Der Hochwasserschutz in Haltern wird künftig stärker regional abgestimmt. Die Stadt schließt sich dem Regionalpakt für den Hochwasserschutz Emscher-Lippe an, nachdem der Rat den Beitritt beschlossen hat.
Mit dem Ratsbeschluss ist der Weg für die Unterzeichnung durch Bürgermeister Andreas Stegemann frei. Der Regionalpakt soll Land, Wasserverbände, Kreise, Städte und Gemeinden beim Hochwasserschutz enger zusammenbringen.
Regionalpakt für Hochwasserschutz in Haltern
Ziel ist es, Maßnahmen über kommunale Grenzen hinweg besser aufeinander abzustimmen. Planungs- und Genehmigungsverfahren sollen beschleunigt, Flächen für den Hochwasserschutz gesichert, Daten besser ausgetauscht und die Eigenvorsorge der Bürger gestärkt werden.
„Hochwasser macht nicht an Stadtgrenzen halt. Deshalb ist es wichtig, den Schutz entlang ganzer Flussgebiete gemeinsam zu planen und umzusetzen. Mit dem Ratsbeschluss setzt Haltern am See ein deutliches Zeichen für eine enge interkommunale Zusammenarbeit“
Andreas Stegemann
Erster Regionalpakt dieser Art in NRW
Der Regionalpakt für das Einzugsgebiet von Emscher und Lippe wurde am Montag, 6. Juli 2026, in Castrop-Rauxel von zahlreichen Partnern unterzeichnet. Haltern am See schließt sich nach dem Ratsbeschluss an.

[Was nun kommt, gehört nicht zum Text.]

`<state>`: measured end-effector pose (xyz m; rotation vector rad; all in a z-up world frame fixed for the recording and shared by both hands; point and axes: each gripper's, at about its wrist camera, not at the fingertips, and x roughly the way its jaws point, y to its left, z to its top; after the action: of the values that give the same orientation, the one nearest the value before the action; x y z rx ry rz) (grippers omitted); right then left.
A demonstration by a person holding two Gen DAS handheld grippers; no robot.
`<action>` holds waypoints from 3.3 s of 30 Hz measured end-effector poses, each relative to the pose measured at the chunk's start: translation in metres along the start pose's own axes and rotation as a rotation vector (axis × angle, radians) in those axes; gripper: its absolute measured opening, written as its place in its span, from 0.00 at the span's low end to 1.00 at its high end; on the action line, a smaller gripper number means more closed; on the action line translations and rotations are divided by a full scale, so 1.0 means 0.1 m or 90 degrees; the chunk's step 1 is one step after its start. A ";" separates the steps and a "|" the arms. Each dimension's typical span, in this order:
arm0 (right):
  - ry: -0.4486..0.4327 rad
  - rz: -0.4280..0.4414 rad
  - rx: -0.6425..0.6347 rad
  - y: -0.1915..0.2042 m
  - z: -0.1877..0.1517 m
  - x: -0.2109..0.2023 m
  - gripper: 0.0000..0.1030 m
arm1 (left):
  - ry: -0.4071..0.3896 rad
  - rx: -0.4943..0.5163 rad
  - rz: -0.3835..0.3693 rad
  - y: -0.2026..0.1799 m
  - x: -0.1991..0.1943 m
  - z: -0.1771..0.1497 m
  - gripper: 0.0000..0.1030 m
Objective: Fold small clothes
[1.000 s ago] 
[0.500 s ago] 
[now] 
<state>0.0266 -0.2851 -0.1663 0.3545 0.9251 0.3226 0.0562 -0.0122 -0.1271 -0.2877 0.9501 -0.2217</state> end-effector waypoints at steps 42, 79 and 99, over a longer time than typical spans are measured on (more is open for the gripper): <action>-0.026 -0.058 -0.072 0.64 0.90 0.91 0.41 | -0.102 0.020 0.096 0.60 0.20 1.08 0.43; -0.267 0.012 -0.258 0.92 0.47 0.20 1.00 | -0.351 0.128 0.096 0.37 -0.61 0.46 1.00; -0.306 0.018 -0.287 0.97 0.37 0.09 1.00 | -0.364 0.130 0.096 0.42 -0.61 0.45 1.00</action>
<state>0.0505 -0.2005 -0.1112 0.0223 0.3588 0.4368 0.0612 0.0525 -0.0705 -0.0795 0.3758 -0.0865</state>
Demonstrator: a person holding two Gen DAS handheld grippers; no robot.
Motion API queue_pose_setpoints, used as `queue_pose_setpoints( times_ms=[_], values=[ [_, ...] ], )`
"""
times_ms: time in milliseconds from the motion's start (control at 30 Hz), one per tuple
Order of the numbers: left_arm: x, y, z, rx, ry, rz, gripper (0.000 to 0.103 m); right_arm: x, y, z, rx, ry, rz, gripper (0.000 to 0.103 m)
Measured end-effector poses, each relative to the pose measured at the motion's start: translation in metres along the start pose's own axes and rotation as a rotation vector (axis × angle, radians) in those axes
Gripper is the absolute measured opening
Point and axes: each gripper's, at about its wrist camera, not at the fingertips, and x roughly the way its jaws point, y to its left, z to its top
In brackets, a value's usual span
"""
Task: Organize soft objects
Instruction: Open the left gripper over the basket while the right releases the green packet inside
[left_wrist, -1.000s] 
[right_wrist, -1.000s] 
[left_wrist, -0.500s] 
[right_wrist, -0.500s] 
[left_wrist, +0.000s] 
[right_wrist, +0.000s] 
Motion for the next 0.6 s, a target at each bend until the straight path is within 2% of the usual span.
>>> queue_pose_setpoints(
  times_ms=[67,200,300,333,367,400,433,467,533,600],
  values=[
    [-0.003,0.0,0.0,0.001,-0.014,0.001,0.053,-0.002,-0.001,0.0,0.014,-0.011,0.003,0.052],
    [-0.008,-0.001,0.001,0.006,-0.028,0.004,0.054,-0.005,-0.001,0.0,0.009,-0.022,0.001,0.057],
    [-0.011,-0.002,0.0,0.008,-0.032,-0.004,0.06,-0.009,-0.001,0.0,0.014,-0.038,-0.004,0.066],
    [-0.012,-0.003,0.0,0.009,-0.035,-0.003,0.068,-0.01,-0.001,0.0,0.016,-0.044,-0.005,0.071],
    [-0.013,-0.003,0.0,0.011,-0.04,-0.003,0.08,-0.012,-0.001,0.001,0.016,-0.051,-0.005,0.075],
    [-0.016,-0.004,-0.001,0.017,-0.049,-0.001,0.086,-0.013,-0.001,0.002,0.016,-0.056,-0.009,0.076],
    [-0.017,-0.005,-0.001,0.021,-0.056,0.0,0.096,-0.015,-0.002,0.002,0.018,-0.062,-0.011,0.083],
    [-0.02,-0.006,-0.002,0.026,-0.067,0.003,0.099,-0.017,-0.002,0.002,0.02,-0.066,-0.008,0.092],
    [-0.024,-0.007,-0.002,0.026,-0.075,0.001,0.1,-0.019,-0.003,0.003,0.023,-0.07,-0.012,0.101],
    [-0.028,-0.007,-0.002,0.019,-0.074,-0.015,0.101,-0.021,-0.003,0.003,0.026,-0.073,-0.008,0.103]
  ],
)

Der Pakt ist nach Angaben der Stadt der erste seiner Art in Nordrhein-Westfalen. Er setzt den landesweiten „Pakt für Hochwasserschutz“ regional um. Eine Maßnahmenliste umfasst derzeit 28 Projekte, die in den kommenden Jahren umgesetzt werden sollen.
Das Land Nordrhein-Westfalen will in den kommenden zwölf Jahren mindestens 1,1 Milliarden Euro Landesmittel in den Hochwasserschutz geben. Für Haltern ist der regionale Blick auch deshalb wichtig, weil die Lippe und ihre Einzugsbereiche über Stadtgrenzen hinaus wirken. Einen lokalen Bezug zeigt das bestehende Hochwasserschutzprojekt HaLiMa in Haltern-Lippramsdorf.
Keine unmittelbaren Pflichten für Haltern
Für die Stadt Haltern am See entstehen durch den Beitritt zunächst keine unmittelbaren rechtlichen oder finanziellen Verpflichtungen. Der Regionalpakt ist eine freiwillige Vereinbarung zur Zusammenarbeit. Verbindlichkeiten ergeben sich erst bei konkreten Planungs-, Genehmigungs- oder Förderverfahren.
Mit dem Beitritt will die Stadt ihr Engagement für zukunftsfähigen Hochwasserschutz und die Anpassung an die Folgen des Klimawandels unterstreichen. Die Unterzeichnung durch Bürgermeister Andreas Stegemann soll zeitnah erfolgen.